Le chiffrage est le meilleur des réflexes, bien qu’il puisse paraître effrayant et être redouté !
Chiffrer sa perte d’exploitation permet de former une réclamation par la suite à votre assureur.
Même en cas de refus de votre assureur, ce chiffrage vous permettra d’envisager une action en justice sur d’autres fondements que la garantie perte d’exploitation.
Pour espérer bénéficier d’une indemnisation des pertes d’exploitation dues à la Covid-19, beaucoup ont songé à leur contrat d’assurance envisageant la perte d’exploitation.
Cependant, ce contrat tel quel ne vous assure pas une indemnisation des pertes d’exploitation en cas d’épidémie pour plusieurs raisons :
Le contrat d’assurance couvre l’aléa garantie, mais auquel est retirée la survenance des événements considérés comme trop à risque pour l’assureur lui-même.
Les assureurs déterminent en effet le montant des primes à provisionner et cherchent un équilibre entre le montant des indemnités à verser aux assurés et le montant des cotisations reçues.
Une pandémie, à savoir en l’espèce la Covid-19, est un risque qui a touché l’ensemble de la population et donc l’ensemble des assurés d’une compagnie au même moment. Cet évènement exclut donc par conséquent la mutualisation des risques et l’aléa par son caractère global.
Un professionnel ne peut bénéficier de la garantie perte d’exploitation que postérieurement à la souscription d’une assurance de dommages matériels.
En effet, la garantie perte d’exploitation ne s’applique que lorsque cette perte est dûe à un dégât matériel, tels que les incendies, explosions ou encore inondations.
On aurait pu songer à l’obligation pour les compagnies d’assurance d’étendre la garantie contre les pertes d’exploitation aux effets d’une catastrophe naturelle, lorsque cette dernière est reconnue officiellement.
C’est en effet l’article l’article L. 125-1 du Code des assurances qui prévoit cette obligation à la charge des assureurs.
Cependant, les effets d’une catastrophe naturelle pris en considération sont des dommages matériels directs non assurables ayant eu pour cause déterminante l’intensité anormale d’un agent naturel.
On constate que sont une nouvelle fois exclus les dommages non matériels constitués par une perte d’exploitation.

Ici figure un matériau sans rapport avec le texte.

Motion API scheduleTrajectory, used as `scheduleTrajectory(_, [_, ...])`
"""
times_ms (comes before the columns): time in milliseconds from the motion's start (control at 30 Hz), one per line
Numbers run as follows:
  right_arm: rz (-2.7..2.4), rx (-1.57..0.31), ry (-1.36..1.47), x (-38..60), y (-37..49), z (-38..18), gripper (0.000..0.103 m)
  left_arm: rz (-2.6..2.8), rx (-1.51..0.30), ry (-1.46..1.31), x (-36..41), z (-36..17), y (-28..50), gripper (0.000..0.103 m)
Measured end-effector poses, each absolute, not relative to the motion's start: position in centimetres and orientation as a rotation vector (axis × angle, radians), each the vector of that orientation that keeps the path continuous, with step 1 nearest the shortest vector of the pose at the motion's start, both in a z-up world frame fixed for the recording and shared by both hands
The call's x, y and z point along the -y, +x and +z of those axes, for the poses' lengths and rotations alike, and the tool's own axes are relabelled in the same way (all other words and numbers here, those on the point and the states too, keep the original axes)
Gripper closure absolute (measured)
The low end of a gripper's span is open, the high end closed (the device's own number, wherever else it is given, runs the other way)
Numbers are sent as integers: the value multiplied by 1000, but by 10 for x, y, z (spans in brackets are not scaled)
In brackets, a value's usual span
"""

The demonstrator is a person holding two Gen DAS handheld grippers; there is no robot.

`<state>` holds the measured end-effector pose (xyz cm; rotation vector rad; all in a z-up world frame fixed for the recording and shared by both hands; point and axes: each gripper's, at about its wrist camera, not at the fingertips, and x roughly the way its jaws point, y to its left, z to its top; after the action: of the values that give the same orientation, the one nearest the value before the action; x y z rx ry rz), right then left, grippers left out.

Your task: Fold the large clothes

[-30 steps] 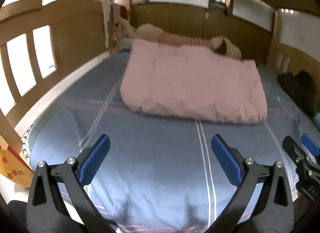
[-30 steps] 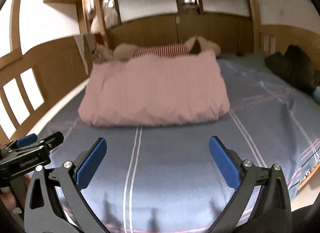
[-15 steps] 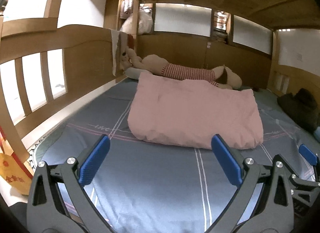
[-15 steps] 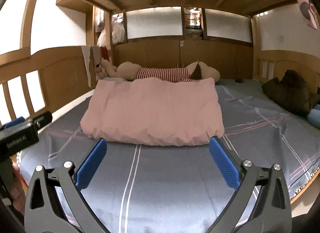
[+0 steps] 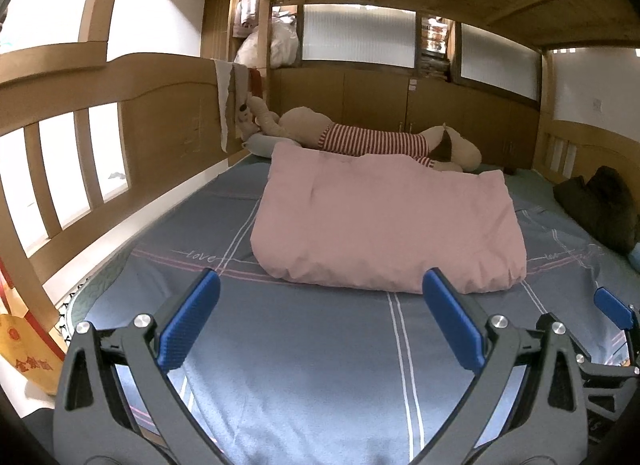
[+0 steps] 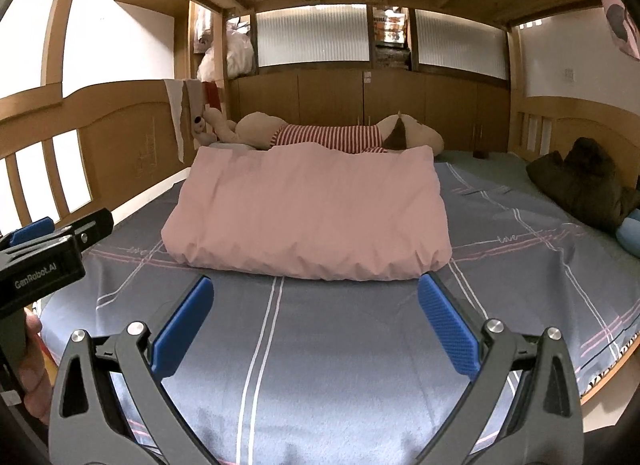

La déclaration de l’état de catastrophe naturelle liée à la Covid-19 n’empêchera donc pas les compagnies d’assurance de refuser de mettre en application cette disposition du Code des assurances.
Si vous avez seulement souscrit à un contrat d’assurance perte d’exploitation sans garantie supplémentaire, vous pouvez toujours tenter d’obtenir une indemnisation sur d’autres fondements tels que :
Lorsqu’un assureur oppose à un assuré une clause d’exclusion dans le contrat qui n’a pas été portée à sa connaissance, le professionnel en assurance manque à son obligation d’information prévue à l’article L. 112-2 du Code des assurances.
L’assureur devra apporter la preuve qu’il a bien porté à la connaissance de l’assuré l’exclusion en question lors de la souscription du contrat.
En effet, l’assureur aurait manqué à son obligation de mettre en garde son client sur le champ d’application et les limites du contrat.
La reconnaissance de ce manquement peut permettre l’engagement de la responsabilité de l’assureur et ainsi permettre à l’assuré d’obtenir des dommages et intérêts.
Le Code des assurances constitue une protection importante des assurés face aux compagnies d’assurance.
L’application des articles L. 113-1 et L. 112-4 du Code des assurances combinée à la jurisprudence permettent d’affirmer que les clauses d’exclusion doivent être formelles, limitées et en caractères très apparents.
À défaut, elles sont inapplicables et l’assureur se verra obligé de prendre en charge les pertes d’exploitation de l’assuré.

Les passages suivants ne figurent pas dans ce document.